### SUPPLIED MATERIAL:
::::::::

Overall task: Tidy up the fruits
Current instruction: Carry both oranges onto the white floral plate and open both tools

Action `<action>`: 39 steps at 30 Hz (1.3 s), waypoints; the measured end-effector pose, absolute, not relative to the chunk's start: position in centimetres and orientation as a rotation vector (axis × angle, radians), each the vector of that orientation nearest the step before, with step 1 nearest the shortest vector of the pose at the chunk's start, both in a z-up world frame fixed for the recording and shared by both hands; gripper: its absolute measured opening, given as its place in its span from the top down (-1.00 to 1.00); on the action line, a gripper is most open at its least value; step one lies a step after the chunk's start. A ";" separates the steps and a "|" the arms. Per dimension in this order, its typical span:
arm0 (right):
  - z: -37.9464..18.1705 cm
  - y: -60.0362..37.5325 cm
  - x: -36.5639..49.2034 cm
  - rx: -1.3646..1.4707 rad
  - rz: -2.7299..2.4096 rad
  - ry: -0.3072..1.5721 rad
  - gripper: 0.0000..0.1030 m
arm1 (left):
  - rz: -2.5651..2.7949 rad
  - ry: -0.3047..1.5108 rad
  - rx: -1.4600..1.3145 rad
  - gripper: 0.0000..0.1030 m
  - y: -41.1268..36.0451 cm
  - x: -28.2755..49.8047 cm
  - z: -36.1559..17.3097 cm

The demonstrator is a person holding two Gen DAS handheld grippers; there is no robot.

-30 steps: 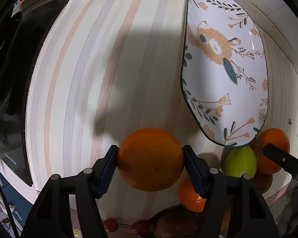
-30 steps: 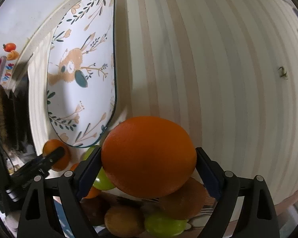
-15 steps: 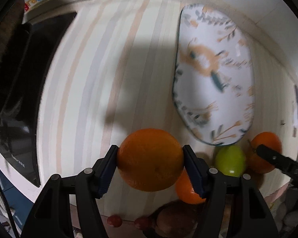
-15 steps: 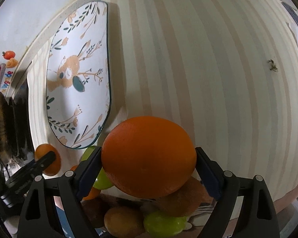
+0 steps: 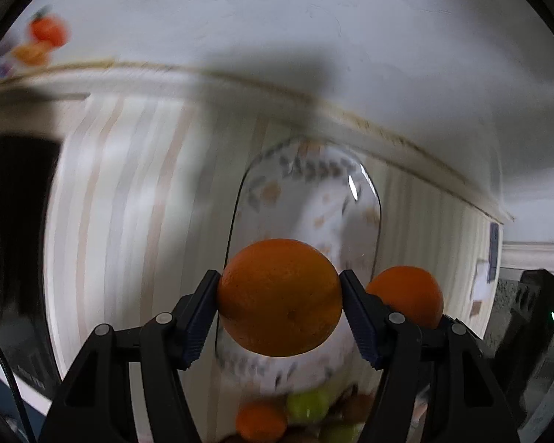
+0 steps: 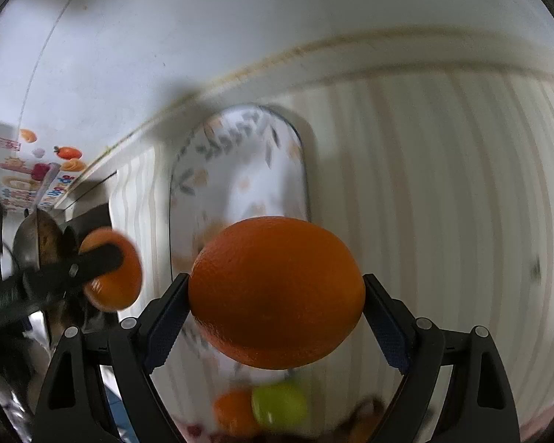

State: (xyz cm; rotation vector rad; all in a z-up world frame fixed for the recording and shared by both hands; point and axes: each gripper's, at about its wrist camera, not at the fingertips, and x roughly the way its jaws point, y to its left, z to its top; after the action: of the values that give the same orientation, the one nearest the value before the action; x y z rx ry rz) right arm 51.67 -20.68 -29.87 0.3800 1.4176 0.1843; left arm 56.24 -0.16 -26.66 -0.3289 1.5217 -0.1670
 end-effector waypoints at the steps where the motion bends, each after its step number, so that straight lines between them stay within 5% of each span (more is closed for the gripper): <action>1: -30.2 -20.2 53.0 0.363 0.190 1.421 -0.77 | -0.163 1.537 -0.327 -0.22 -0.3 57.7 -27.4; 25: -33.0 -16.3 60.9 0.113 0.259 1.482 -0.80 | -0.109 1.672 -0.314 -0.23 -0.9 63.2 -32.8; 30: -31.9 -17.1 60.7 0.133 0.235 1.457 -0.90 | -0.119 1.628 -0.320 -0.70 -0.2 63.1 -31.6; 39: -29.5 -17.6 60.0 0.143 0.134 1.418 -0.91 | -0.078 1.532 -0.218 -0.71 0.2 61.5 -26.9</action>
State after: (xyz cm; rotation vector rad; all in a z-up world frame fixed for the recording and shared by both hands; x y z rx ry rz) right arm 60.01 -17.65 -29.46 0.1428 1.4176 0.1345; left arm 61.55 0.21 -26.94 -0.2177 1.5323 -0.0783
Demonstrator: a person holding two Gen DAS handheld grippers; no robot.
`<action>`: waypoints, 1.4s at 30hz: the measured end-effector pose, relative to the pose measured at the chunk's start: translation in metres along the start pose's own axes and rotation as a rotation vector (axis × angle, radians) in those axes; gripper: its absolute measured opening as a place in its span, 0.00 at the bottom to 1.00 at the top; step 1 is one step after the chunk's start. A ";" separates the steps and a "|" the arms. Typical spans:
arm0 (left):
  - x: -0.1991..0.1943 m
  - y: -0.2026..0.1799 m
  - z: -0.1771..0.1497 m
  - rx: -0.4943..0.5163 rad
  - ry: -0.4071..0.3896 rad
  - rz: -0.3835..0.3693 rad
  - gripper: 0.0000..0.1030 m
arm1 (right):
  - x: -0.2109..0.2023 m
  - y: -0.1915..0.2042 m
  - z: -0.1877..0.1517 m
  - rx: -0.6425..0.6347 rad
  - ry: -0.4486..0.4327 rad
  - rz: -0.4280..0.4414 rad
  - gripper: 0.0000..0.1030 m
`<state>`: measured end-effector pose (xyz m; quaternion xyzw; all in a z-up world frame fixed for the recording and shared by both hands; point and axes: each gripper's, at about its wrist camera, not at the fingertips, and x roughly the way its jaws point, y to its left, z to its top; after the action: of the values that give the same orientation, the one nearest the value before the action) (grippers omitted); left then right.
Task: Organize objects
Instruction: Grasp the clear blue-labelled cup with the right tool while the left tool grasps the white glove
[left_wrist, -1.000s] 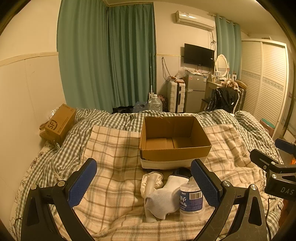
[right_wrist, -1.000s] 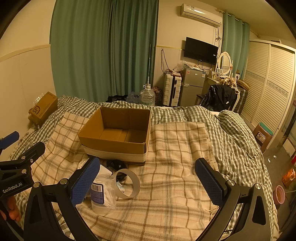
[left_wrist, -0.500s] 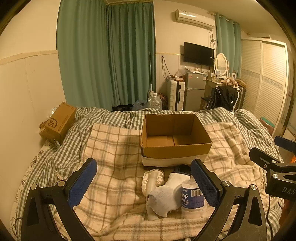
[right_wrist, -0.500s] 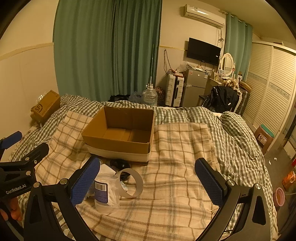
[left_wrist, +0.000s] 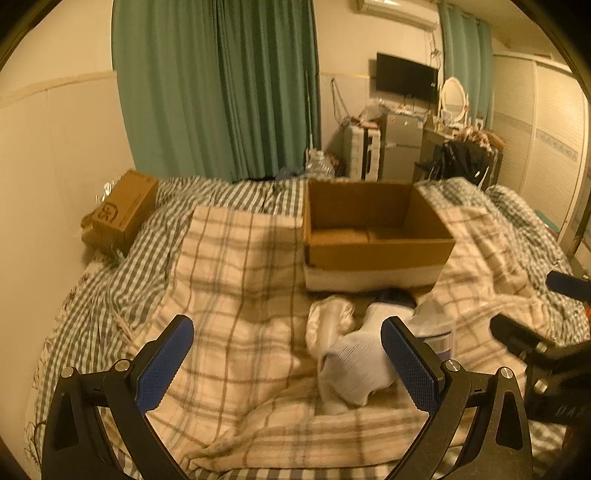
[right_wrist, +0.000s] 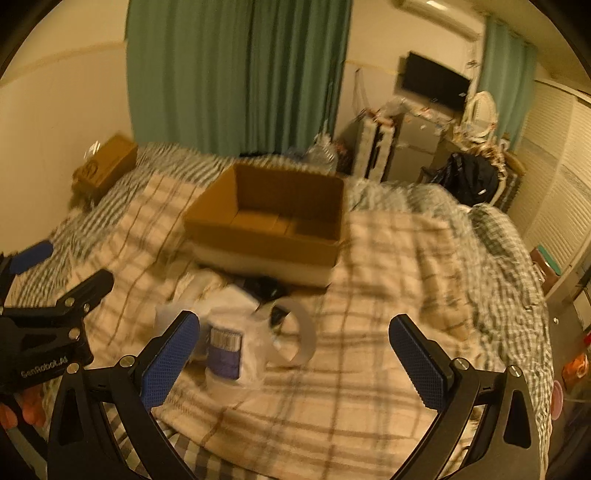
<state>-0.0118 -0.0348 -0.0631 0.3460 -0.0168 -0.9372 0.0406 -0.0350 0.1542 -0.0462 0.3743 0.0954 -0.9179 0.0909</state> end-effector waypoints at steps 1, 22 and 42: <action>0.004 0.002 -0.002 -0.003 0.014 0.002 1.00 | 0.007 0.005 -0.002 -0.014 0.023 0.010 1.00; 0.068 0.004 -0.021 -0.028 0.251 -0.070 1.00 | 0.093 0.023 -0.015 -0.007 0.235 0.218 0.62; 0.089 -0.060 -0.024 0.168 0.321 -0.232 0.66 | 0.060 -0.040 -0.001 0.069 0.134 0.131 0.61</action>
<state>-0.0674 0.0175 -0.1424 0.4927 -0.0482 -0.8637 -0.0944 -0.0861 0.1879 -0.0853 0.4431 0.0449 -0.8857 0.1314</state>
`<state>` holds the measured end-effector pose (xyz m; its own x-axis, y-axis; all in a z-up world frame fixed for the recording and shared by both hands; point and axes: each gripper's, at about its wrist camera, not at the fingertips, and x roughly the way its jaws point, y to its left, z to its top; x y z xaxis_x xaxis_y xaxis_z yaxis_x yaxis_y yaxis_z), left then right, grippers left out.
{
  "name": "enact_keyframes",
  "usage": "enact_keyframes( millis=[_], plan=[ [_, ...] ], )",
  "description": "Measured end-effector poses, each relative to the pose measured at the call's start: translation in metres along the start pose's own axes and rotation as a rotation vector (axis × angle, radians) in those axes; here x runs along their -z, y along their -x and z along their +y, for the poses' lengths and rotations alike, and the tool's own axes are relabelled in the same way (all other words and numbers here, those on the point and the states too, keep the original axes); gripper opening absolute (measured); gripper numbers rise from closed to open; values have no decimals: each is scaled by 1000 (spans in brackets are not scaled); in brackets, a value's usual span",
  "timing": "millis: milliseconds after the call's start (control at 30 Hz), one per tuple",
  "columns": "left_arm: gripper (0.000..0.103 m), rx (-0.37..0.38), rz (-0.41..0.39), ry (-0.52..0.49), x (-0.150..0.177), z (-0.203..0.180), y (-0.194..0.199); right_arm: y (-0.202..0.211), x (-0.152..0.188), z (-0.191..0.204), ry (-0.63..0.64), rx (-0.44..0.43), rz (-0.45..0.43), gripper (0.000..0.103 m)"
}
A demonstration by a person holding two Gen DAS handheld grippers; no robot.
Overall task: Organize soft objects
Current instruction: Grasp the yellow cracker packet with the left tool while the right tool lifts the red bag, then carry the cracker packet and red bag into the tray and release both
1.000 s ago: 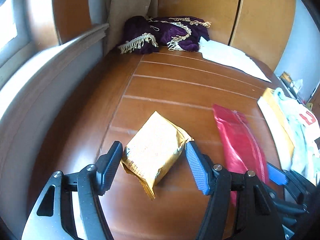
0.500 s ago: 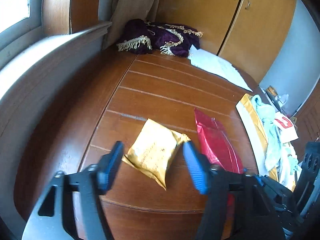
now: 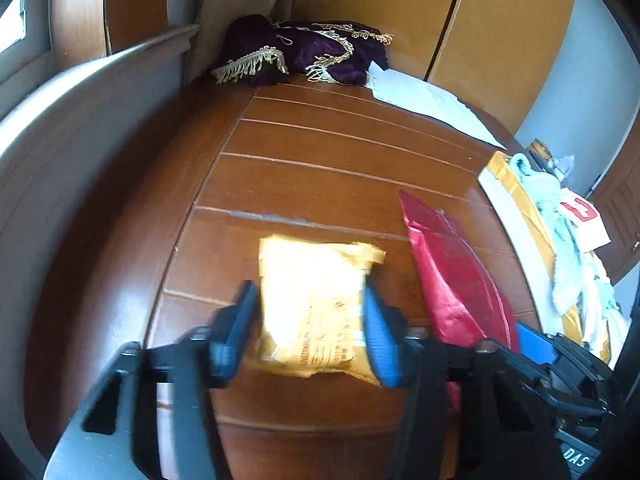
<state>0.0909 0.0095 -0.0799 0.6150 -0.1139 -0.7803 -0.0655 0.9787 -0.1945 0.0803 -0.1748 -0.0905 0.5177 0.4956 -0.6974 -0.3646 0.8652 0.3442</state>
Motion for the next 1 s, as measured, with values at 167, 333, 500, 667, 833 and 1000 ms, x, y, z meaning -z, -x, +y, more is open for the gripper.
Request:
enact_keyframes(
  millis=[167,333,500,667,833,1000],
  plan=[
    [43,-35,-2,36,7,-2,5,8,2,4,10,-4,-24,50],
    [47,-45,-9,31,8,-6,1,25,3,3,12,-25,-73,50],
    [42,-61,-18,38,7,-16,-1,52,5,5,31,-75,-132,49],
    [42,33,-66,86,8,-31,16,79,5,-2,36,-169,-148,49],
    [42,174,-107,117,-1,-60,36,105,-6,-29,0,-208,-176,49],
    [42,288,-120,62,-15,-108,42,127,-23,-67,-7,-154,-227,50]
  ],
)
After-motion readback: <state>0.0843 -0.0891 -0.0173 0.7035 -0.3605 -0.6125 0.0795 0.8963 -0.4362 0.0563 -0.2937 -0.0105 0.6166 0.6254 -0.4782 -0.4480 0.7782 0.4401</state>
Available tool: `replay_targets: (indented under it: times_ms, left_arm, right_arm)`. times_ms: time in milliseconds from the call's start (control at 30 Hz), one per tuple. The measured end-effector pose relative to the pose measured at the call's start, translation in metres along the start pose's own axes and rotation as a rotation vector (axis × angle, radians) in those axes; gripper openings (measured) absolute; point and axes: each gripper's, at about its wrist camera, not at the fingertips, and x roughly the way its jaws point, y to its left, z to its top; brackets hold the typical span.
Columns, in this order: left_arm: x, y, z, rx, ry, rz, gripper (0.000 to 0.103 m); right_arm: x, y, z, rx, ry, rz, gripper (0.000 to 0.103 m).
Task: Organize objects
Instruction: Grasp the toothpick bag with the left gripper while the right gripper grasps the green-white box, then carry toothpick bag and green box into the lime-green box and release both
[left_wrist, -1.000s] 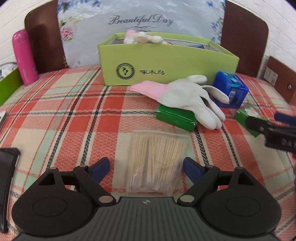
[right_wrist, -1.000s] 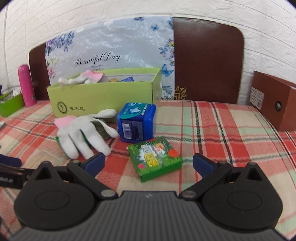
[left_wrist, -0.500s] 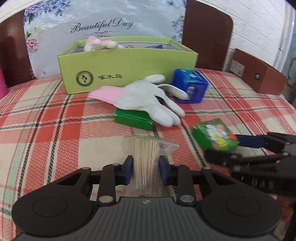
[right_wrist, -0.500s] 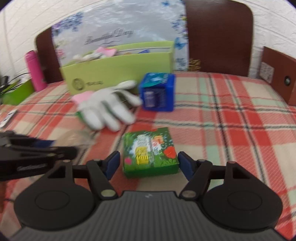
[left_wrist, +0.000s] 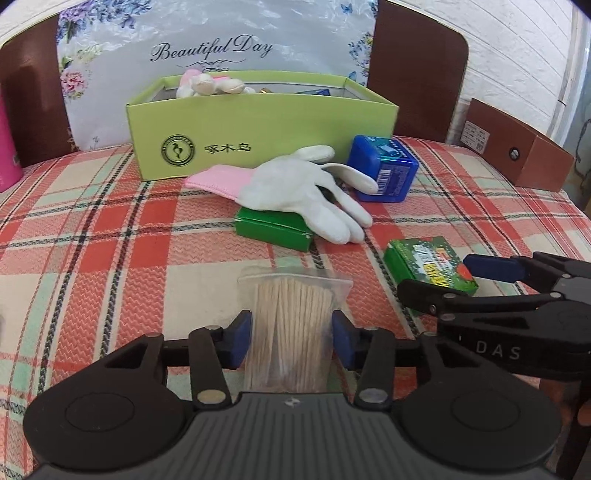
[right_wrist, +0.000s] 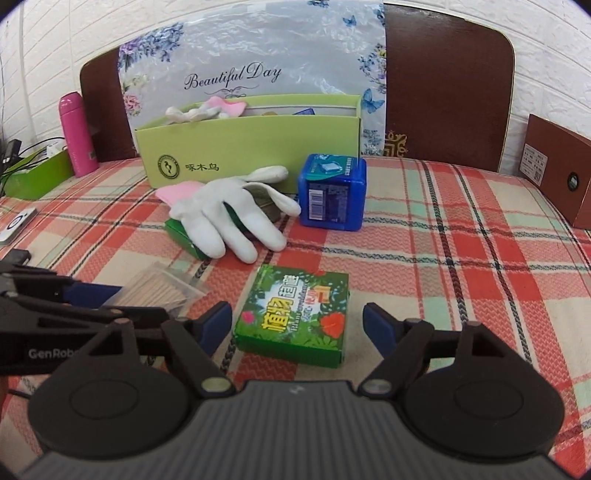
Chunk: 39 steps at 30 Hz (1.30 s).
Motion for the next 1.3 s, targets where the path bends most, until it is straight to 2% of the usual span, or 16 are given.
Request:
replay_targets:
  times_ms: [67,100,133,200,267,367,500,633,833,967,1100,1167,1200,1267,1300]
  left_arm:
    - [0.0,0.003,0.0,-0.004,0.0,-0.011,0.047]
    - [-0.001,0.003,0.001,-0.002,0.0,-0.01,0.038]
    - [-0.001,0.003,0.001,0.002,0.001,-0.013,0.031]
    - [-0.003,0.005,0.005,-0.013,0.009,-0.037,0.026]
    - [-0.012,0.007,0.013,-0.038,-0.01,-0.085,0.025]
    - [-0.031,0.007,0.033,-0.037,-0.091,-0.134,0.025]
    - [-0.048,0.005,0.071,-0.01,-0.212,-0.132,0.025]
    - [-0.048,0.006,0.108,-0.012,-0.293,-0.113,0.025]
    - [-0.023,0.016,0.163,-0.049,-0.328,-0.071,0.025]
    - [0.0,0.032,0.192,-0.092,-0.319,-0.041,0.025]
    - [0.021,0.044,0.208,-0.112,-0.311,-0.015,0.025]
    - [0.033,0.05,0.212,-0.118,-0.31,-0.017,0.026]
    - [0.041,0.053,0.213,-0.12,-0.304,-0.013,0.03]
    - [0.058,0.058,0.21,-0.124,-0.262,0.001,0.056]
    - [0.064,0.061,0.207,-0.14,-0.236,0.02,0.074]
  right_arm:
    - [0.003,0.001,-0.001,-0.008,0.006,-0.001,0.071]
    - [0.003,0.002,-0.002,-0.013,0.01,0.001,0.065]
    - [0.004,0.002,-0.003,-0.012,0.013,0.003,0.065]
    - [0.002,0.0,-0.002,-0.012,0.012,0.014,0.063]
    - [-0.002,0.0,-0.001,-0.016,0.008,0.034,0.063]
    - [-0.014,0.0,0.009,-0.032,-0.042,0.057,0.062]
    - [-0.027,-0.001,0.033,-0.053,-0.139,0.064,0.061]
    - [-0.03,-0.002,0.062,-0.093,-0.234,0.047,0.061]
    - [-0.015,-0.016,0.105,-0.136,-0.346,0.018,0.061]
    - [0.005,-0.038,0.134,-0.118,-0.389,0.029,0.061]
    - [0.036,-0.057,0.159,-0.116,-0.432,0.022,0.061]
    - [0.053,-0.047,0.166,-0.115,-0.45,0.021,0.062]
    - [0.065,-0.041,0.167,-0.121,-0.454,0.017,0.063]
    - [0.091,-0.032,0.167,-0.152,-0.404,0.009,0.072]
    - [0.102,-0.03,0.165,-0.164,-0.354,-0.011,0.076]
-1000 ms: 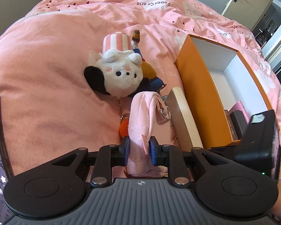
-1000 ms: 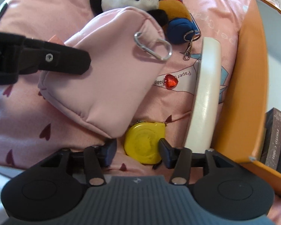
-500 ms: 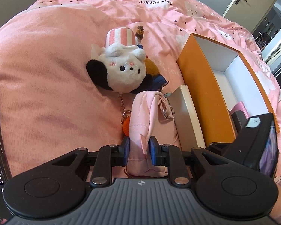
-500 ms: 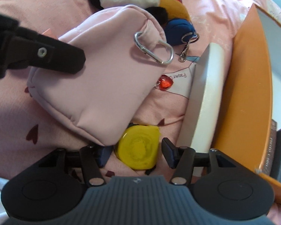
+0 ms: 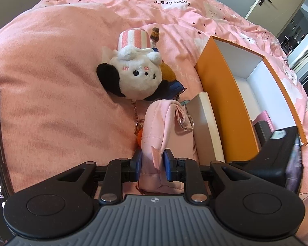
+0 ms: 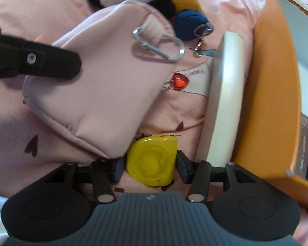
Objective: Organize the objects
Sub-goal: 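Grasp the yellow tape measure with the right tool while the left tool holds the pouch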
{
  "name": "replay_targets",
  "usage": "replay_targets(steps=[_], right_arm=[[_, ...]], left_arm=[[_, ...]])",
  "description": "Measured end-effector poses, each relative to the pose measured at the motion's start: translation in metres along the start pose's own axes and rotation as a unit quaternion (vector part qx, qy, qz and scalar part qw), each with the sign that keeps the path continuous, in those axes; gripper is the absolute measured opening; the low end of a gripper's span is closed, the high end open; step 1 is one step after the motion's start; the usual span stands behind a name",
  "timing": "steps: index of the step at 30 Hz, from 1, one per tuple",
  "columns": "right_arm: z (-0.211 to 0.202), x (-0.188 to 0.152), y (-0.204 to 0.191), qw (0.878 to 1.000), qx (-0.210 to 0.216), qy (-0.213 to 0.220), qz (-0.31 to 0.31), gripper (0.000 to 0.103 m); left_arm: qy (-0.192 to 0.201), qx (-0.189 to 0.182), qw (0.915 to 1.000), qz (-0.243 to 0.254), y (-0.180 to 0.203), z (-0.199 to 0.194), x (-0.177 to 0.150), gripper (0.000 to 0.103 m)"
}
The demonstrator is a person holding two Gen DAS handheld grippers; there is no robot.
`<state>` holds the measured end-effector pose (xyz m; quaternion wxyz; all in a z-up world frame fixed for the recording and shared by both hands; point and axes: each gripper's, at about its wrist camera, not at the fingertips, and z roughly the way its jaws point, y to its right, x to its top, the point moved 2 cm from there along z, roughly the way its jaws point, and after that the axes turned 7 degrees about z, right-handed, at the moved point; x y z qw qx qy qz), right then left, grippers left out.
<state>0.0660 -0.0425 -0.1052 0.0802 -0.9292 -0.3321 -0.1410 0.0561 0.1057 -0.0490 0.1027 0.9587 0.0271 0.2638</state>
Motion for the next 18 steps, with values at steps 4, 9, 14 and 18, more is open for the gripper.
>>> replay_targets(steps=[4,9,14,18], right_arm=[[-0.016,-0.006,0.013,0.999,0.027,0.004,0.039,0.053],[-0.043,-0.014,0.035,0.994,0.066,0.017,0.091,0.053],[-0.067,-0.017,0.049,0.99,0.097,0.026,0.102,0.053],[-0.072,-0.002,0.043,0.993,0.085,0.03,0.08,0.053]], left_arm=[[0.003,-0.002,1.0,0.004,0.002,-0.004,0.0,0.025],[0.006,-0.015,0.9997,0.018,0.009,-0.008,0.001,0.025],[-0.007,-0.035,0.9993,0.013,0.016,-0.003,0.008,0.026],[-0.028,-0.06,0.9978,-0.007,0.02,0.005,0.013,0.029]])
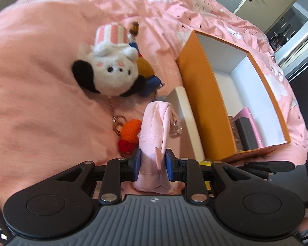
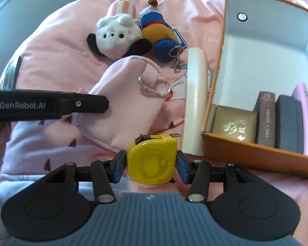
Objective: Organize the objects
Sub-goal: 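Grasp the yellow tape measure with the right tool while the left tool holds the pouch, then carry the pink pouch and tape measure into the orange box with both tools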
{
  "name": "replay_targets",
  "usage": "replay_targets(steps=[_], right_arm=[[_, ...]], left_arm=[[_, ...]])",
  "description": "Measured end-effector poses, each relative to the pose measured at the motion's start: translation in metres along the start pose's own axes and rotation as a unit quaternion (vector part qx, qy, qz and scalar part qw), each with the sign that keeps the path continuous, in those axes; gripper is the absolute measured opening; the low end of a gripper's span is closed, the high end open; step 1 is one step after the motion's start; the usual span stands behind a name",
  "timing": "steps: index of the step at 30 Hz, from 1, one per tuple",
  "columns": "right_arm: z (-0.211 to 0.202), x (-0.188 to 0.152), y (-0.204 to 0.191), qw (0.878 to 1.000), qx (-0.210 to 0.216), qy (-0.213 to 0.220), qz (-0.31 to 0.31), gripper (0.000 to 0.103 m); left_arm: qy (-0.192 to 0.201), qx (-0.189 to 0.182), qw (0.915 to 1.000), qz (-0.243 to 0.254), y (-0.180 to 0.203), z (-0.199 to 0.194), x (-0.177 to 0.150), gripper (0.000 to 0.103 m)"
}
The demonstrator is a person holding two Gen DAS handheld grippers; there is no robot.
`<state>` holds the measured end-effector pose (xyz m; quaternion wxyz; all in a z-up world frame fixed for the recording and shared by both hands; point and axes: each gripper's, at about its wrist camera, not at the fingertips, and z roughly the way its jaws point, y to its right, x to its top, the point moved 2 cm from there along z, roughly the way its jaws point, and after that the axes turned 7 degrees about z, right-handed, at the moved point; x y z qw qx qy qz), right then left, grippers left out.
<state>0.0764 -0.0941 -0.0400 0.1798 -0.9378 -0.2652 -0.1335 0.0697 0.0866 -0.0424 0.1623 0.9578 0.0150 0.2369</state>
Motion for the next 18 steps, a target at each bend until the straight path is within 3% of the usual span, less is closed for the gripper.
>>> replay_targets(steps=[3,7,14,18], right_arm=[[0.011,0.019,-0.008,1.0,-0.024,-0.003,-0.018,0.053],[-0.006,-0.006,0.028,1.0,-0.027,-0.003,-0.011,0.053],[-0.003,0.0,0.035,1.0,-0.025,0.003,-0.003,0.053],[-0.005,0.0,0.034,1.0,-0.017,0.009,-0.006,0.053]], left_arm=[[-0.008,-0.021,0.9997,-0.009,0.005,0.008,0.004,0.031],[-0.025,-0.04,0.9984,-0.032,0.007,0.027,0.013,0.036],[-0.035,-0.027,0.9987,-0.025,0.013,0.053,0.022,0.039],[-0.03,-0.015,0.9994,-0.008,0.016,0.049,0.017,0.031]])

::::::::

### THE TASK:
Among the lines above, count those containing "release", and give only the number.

### RESULT FOR THIS EXERCISE:
2